Marinettis futuristisches Manifest, 1909

„Wir stehen auf dem äußersten Vorgebirge der Jahrhunderte! ... Warum sollten wir zurückblicken, wenn wir die geheimnisvollen Tore des Unmöglichen aufbrechen wollen? Zeit und Raum sind gestern gestorben. Wir leben bereits im Absoluten, denn wir haben schon die ewige, allgegenwärtige Geschwindigkeit erschaffen." Filippo Tommaso Marinetti: Manifest des Futurismus, 8. These, erschienen in: Le Figaro, Paris, 20. Februar 1909

Das futuristische Manifest zählt zu den einflussreichsten Pamphleten des 20. Jahrhunderts. Prominent auf der Titelseite der angesehenen Pariser Tageszeitung „Le Figaro" wurde es am 20. Februar 1909 in hoher Auflage verbreitet. Urheber war Filippo Tommaso Marinetti (1878 – 1947), ein junger bis dahin völlig unbekannter Künstler und Schriftsteller.

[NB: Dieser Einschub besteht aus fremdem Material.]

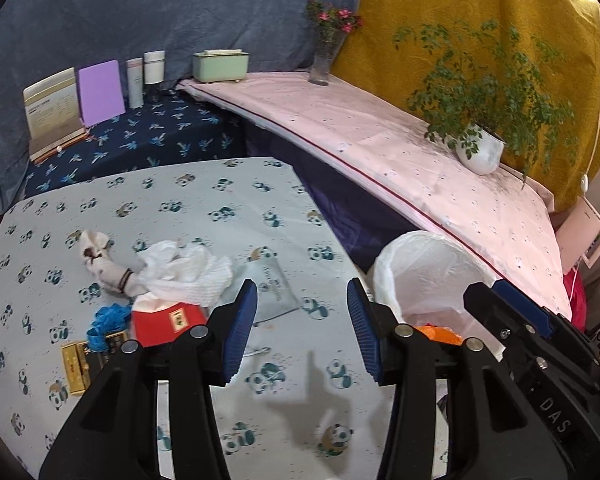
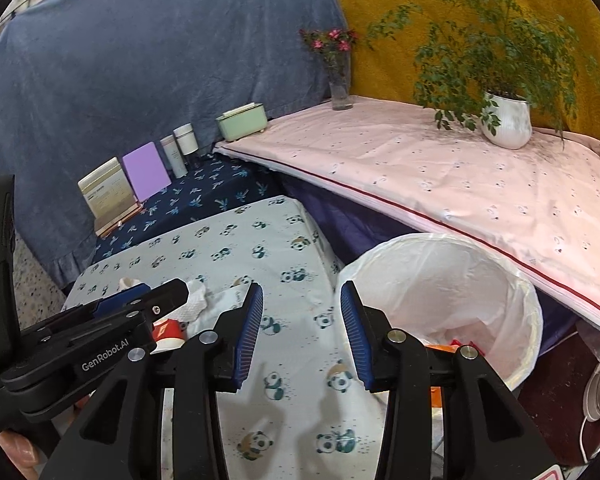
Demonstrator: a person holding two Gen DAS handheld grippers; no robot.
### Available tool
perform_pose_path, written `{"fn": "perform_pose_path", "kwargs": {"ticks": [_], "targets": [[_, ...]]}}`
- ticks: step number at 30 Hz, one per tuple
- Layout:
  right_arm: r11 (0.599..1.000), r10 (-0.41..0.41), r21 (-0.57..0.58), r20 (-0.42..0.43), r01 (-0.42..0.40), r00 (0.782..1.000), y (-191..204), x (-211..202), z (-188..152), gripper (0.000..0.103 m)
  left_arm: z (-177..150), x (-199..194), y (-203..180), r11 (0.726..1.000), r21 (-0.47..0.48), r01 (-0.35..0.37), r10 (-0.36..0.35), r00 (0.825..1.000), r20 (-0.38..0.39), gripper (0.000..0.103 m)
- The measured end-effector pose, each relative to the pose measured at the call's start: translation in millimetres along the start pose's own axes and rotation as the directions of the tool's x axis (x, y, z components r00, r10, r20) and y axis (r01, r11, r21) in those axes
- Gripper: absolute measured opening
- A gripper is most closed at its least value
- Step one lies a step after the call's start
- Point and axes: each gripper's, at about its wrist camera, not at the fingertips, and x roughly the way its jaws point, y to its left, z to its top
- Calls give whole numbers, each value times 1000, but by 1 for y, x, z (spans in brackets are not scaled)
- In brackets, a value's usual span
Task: Collect trash
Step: 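Grasp the blue glove with the left gripper while the right grasps the red paper cup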
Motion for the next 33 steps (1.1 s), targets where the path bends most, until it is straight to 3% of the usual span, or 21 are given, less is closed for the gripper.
{"fn": "perform_pose_path", "kwargs": {"ticks": [4,18,24,33], "targets": [[1000,22,-22,-12,-22,1000,19,7,-3,40,-7,-3,24,999,-23,-42,42,999,2,53],[991,100,-76,-114,-109,988,85,45,-31,40,-41,10,121,975,-107,-195,185,978,-94,54],[987,123,-83,-173,-139,977,106,66,-46,40,-48,20,151,966,-142,-218,201,971,-128,54],[977,170,-78,-267,-197,949,129,94,-75,40,-48,48,165,971,-117,-210,189,967,-171,49]]}}
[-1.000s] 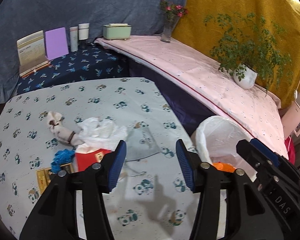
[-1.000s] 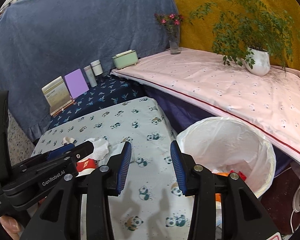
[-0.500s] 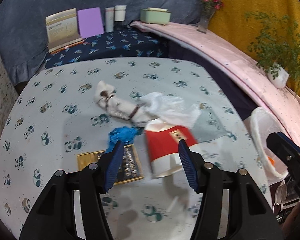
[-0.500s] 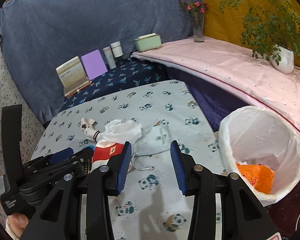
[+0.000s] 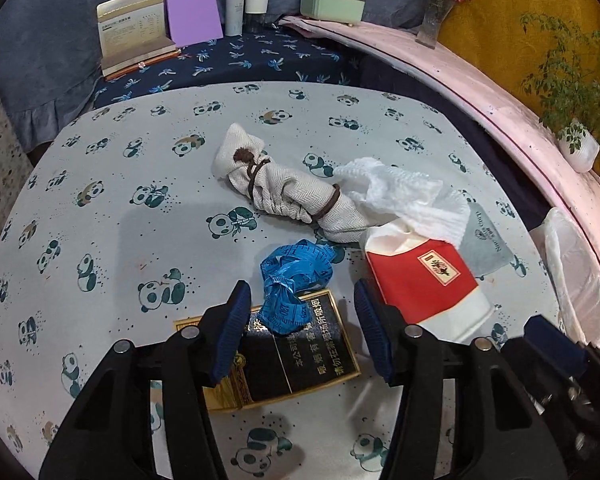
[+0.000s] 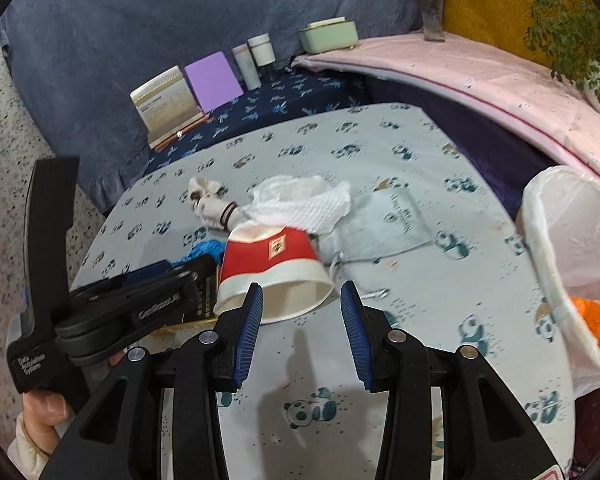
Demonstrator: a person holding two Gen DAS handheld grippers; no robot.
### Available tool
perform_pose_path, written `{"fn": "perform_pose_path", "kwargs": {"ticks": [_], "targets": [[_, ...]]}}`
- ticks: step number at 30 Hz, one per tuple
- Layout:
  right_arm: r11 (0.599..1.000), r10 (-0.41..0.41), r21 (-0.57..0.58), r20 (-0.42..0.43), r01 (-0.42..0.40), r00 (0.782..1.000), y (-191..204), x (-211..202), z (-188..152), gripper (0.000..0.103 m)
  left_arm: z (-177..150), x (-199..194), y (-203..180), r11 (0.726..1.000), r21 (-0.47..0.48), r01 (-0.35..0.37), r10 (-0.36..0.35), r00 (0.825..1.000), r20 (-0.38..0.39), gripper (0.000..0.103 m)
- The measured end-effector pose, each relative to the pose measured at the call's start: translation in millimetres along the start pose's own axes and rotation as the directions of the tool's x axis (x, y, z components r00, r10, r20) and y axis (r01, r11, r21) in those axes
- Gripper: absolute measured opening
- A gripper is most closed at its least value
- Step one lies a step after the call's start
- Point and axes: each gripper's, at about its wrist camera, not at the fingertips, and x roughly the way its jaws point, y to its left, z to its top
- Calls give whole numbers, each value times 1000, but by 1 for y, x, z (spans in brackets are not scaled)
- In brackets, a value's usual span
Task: Collect trash
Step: 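Grasp the blue glove with the left gripper while the right grasps the red paper cup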
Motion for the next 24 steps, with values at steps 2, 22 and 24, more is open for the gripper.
{"fn": "perform_pose_path", "kwargs": {"ticks": [2,22,24], "targets": [[1000,9,-11,-17,-10,1000,4,6,-3,40,1,5,2,1000,1,11,-11,1000,-10,42],[991,124,61,-40,-121,991,15,31,1,40,2,0,11,998,0,56,-56,998,8,22],[989,133,69,-40,-130,990,16,32,3,38,2,0,14,998,-9,54,-54,998,8,22]]}}
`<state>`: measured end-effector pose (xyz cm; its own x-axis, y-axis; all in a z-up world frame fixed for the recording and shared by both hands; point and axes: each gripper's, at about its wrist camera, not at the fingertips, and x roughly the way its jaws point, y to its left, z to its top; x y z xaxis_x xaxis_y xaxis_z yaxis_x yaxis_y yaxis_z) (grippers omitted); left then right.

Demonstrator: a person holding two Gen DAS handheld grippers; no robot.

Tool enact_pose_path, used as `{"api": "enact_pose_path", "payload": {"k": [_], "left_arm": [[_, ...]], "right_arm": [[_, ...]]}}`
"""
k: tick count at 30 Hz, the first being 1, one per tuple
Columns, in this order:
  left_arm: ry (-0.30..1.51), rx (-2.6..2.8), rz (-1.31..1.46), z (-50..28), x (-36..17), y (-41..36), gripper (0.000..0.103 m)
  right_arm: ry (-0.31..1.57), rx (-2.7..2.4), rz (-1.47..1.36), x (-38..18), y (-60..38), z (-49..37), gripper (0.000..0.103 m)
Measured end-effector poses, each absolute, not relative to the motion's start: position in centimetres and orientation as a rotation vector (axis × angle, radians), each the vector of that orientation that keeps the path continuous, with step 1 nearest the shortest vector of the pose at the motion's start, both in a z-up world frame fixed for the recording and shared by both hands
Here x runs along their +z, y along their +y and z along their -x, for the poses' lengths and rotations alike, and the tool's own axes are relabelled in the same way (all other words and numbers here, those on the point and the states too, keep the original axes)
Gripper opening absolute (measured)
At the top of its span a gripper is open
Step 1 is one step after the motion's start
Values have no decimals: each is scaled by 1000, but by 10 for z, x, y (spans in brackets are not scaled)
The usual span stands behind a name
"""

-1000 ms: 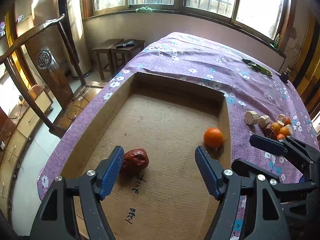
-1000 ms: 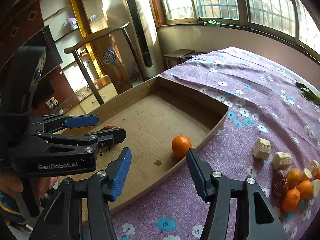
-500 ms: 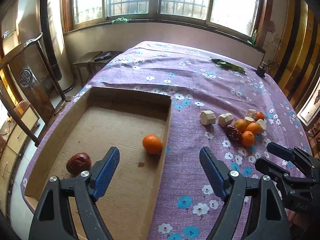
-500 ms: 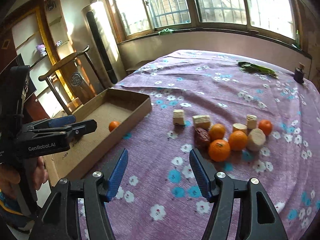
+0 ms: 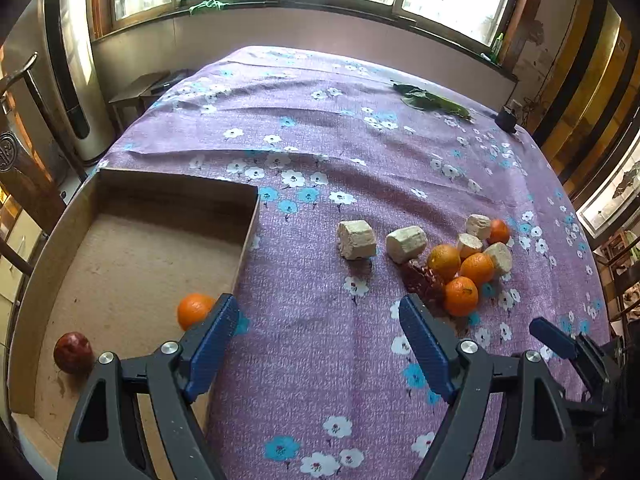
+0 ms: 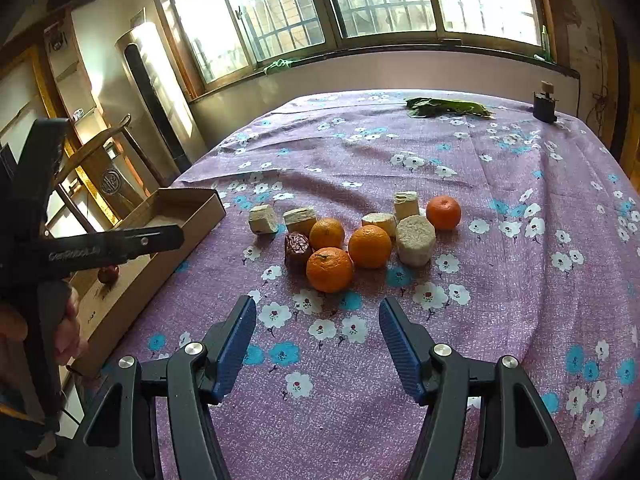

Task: Organize fruits
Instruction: 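Grasp a white yam chunk with the left tool while the right tool grasps a tangerine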

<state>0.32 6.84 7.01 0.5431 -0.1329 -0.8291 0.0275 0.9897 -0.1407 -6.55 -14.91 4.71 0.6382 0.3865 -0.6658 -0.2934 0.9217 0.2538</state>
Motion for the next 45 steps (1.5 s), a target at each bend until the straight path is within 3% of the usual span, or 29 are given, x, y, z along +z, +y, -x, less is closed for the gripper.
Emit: {"api": "enact_pose_path", "payload": {"k": [10, 19, 22, 25, 26, 27, 30, 40, 45], "left_arm": [[1070, 9, 86, -80, 50, 49, 82], [1140, -21, 62, -88, 29, 43, 81], [1169, -57, 98, -87, 21, 43, 66], [1188, -108, 145, -89, 18, 40, 45], [1186, -132, 151, -89, 19, 38, 30], [1191, -158, 156, -89, 20, 36, 25], [1176, -138, 105, -84, 23, 33, 25], [1120, -204, 127, -46, 56, 54, 25], [1063, -198, 85, -21, 74, 63, 25]], "right_arm": [[801, 411, -182, 36, -159, 56, 69], [788, 443, -189, 37, -157, 51, 69], [790, 449, -189, 37, -156, 50, 69], [794, 456, -175, 36, -153, 50, 68], [796, 459, -168, 36, -152, 50, 66], [800, 463, -161, 35, -150, 49, 62], [814, 468, -143, 33, -143, 45, 56], [886, 410, -55, 16, -119, 4, 53], [890, 403, -29, 10, -118, -1, 40]]}}
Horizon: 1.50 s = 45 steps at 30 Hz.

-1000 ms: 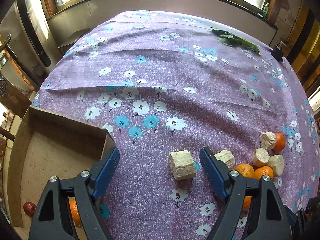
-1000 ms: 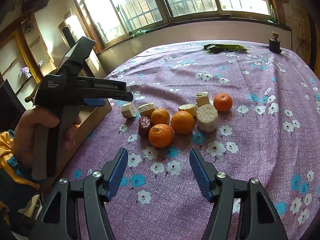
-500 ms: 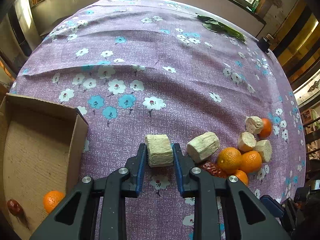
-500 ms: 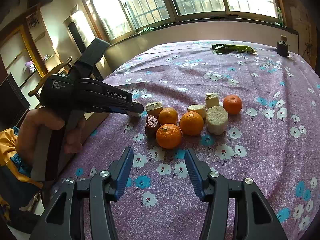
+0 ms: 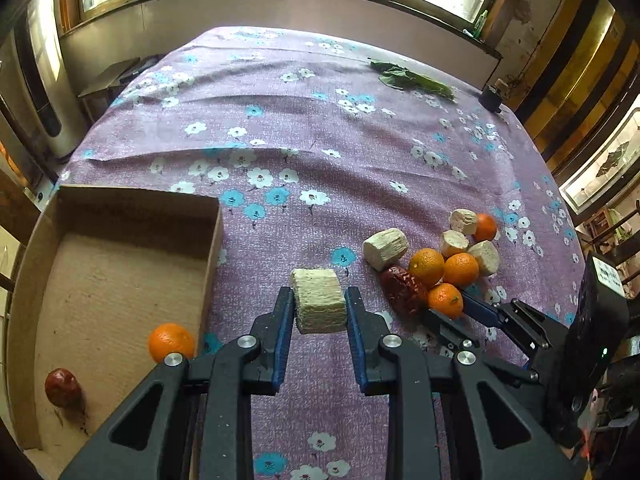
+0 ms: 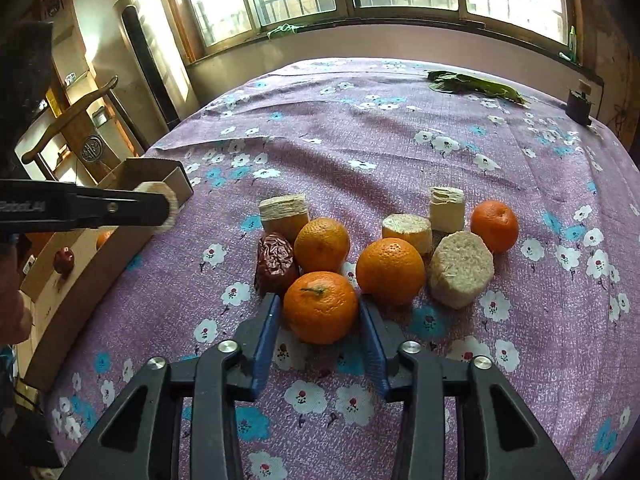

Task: Organize fruits
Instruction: 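Grasp a white yam chunk with the left tool while the right tool grasps a tangerine, then lower the yam chunk and tangerine into the box and release both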

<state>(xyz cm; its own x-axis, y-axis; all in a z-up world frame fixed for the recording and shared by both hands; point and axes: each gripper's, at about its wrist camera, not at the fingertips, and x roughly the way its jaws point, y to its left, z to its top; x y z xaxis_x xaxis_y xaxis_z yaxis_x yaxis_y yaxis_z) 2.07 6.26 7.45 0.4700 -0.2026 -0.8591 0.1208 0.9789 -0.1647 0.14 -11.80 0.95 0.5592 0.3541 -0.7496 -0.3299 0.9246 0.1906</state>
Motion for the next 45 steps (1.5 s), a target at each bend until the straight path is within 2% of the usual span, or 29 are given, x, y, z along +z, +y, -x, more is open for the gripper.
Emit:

Fasziniert von Maschinen, dem Rausch der Geschwindigkeit und einem hohen Tempo der Veränderungen war er von der Idee besessen mittels der Zerstörung des Alten eine neue Ordnung zu schaffen. Das Traktat umfasst 11 Thesen, mit denen Marinetti sich von allen Traditionen lossagte, um neuen technischen Formen Bahn zu brechen. Künstler wie Umberto Boccioni, Carlo Carrà, Luigi Russolo, Giacomo Balla und Gino Serverini schlossen sich seinen futuristischen Idealen an. Bald gründeten sich auch eigene Schulen des Futurismus, in denen neben Jugend und Geschwindigkeit auch Gewalt und Krieg verherrlicht wurden. Und heute? Über 100 Jahre später erfahren wir mittels der IT-Technologie einen enormen kulturellen Wandel, der von künstlerischen Prozessen bis hin zum sozialen Miteinander unsere Gesellschaft in ihrer Breite erfasst: Ist es denkbar, das Marinettis exaltierte Forderungen heute ihre späte Umsetzung erfahren?